It might have been the third day we were there, but the beach was so nice and the condo so convenient that we hadn’t bothered to leave the villa to do more than buy groceries. So, a rainy day was a good excuse to see the island. We all piled into the Japanese mini-van and headed off to explore Grace Bay. My goal was to try to find some local seafood to cook.

You would think that this would be an easy goal to fulfill, but finding the fresh local fish on Turks and Caicos is not as easy as it seems. The average fisherman here doesn’t sell to tourists; he catches for his family and probably his close friends then sells the rest to wholesalers who immediately fly the fish to Miami. The fish is then sold to the same seafood suppliers that provide snapper, grouper and other local catch to the US market. Many of the Turks and Caicos restaurants buy their fish from these suppliers to guarantee a reliable who turn around and fly the fish back to the island. Sad, isn’t it?

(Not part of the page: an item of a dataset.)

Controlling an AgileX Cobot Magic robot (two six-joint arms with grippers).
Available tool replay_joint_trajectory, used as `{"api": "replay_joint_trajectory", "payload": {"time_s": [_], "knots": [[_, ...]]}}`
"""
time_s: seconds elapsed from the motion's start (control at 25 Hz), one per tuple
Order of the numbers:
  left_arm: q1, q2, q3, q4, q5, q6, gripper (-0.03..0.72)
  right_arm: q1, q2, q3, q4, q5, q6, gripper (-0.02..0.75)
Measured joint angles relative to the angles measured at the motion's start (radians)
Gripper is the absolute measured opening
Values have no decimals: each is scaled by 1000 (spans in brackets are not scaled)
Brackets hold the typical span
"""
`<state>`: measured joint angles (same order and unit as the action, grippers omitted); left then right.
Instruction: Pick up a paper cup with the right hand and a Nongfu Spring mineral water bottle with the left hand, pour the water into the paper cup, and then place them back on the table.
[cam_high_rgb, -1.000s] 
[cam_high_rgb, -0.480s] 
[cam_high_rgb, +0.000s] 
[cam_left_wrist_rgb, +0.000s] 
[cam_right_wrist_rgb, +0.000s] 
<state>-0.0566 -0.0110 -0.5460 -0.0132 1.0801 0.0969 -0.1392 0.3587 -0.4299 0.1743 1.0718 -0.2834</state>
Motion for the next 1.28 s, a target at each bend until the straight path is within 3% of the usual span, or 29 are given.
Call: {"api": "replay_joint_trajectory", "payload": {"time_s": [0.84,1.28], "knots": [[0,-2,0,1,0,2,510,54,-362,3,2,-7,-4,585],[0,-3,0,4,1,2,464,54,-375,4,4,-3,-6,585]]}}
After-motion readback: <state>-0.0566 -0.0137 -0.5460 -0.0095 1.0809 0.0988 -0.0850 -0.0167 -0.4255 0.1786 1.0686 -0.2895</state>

I did a lot of research on sustainable fishing before leaving for vacation in the Caribbean because the fish usually associated with this part of the world are not harvested sustainably. What I have learned is the the question of whether or not a fish species is sustainable is not answered with a simple yes or no. Many of the fish species that are not sustainable to buy and eat at home are much more sustainable if caught in an environmentally responsible way and eaten here as a local product. The problem is not the local guy with the small motor boat and a few lines; its the deep-sea guys with long trolling lines that catch the fish you want as well as others you don’t (known as side catch). In addition, eating fish local to an area is a more natural way to eat than to eat fish from half way around the world which then needs to be kept fresh and flown thousands of miles to your plate. It’s when you want fresh grouper in Boston and fresh scallops in Turks and Caicos (which they offered at insane prices at the local grocery store) that you have a bigger problem.

Blue Ocean Institute has a fantastic sustainable seafood guide that lists an incredible number of species along with the problems associated with the sustainability of that fish. When I was researching the fish of the Caribbean, this guide was a huge help. According to them grouper, which seems to be the most overfished fin fish in the area, as fine if it is not long line caught. The same is true with snapper and mahi mahi. Local queen conch is slightly more problematic because of the need for better species management.

I had heard that finding local fresh fish was difficult. Message boards on cooking and traveling sites said to get fish at this Marina or from the fish packing plant, but all the messages were mixed with very little concrete information.

For the first few days I was there I kept asking people where to get fresh fish, and I kept getting the same responses that provided ideas but no real answer. Then finally I talked with the owner of a shop that told me where all the locals go. There is a guy who parks his red pickup truck in a pot-hole filled dirt parking lot on the road to the airport and lines up his coolers by the road each day with fresh caught fish to sell. It was certainly a place for locals; everyone seemed to know each other and most of the people who would come did not even see the need to get out of their cars.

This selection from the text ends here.